▸ DESCRIPTION OF THE TASK
Look through the lines below; wherever the word "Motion" appears, copy that line.

◆ ◆ ◆ ◆ ◆

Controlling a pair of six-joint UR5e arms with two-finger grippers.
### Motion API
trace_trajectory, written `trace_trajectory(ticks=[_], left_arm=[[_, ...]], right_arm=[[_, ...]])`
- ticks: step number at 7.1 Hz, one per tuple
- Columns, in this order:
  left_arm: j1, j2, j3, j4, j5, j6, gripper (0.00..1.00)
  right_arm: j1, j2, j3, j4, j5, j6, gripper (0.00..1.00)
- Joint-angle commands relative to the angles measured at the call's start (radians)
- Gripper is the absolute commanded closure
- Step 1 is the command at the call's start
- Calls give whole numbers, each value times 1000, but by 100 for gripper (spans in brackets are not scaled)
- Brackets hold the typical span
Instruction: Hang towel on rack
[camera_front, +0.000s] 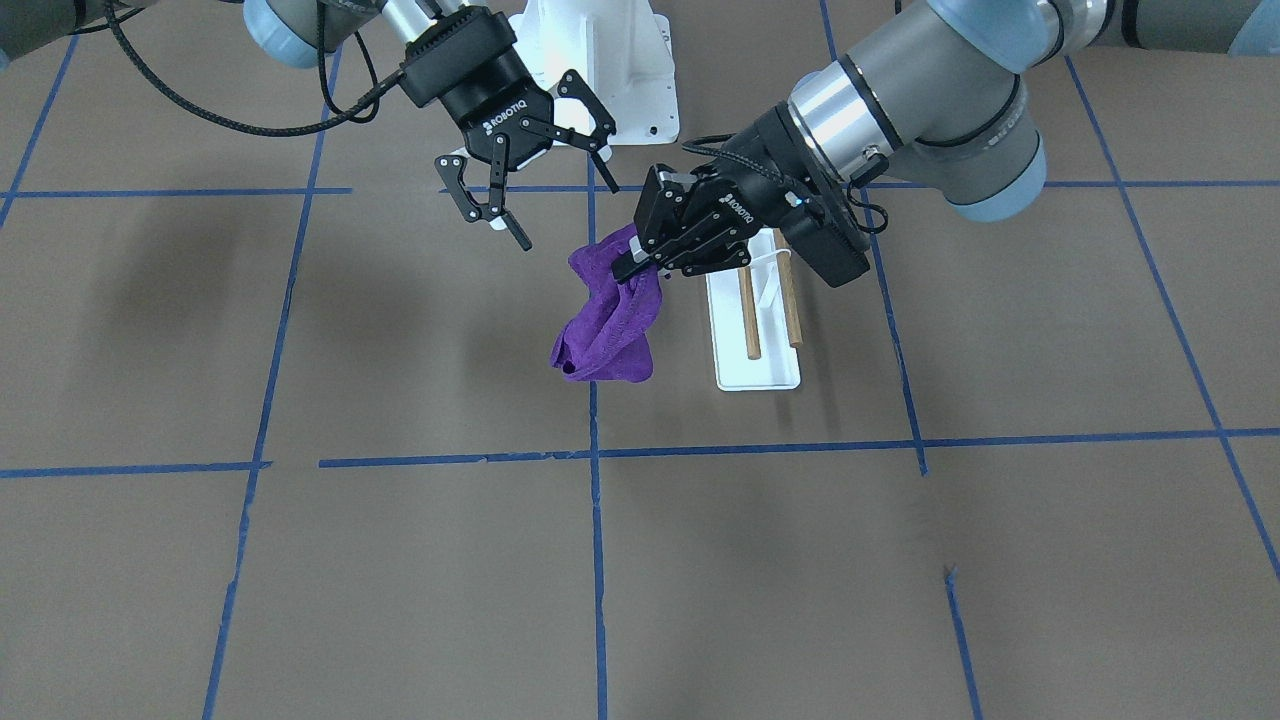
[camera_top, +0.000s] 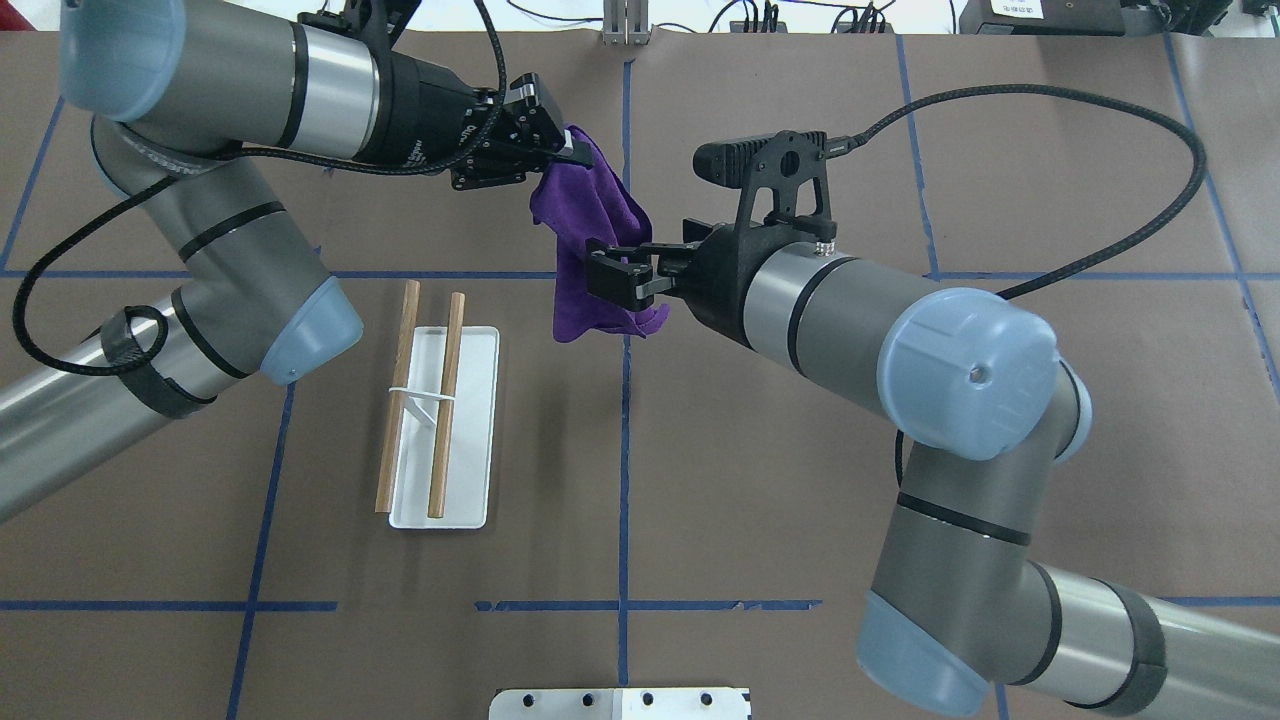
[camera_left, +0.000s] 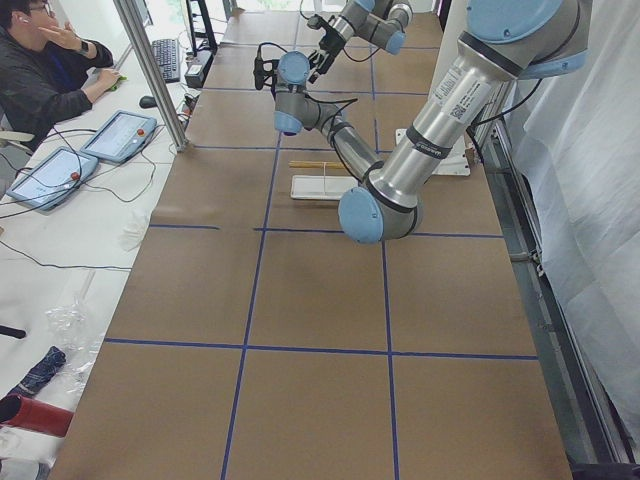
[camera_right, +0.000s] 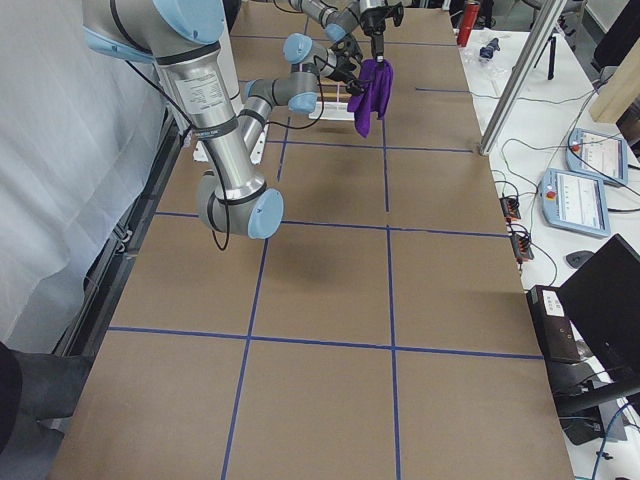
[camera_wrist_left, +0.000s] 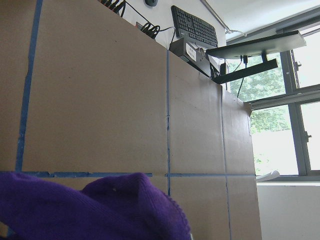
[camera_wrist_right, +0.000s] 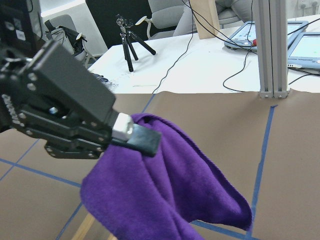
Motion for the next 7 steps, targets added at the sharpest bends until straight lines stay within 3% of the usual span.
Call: trace_trajectory(ticks=[1, 3, 4, 5, 7], left_arm=[[-9, 76, -89, 8, -15, -2, 100], [23, 74, -132, 62, 155, -2, 100], [87, 105, -196, 118, 282, 6, 100], [168, 117, -239, 211, 438, 19, 100], [212, 116, -351, 456, 563, 187, 100]], right_arm=[[142, -55, 88, -120, 207, -4, 0], [305, -168, 94, -126, 394, -60, 0], [389, -188, 93, -231, 494, -88, 0], [454, -190, 94, -352, 531, -222, 0], [503, -192, 88, -527, 532, -367, 0]])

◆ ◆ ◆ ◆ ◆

▸ WORKED SOLUTION
### Motion API
Motion for the next 7 steps, targets added at the sharpest bends until straight lines stay within 3% of the usual span.

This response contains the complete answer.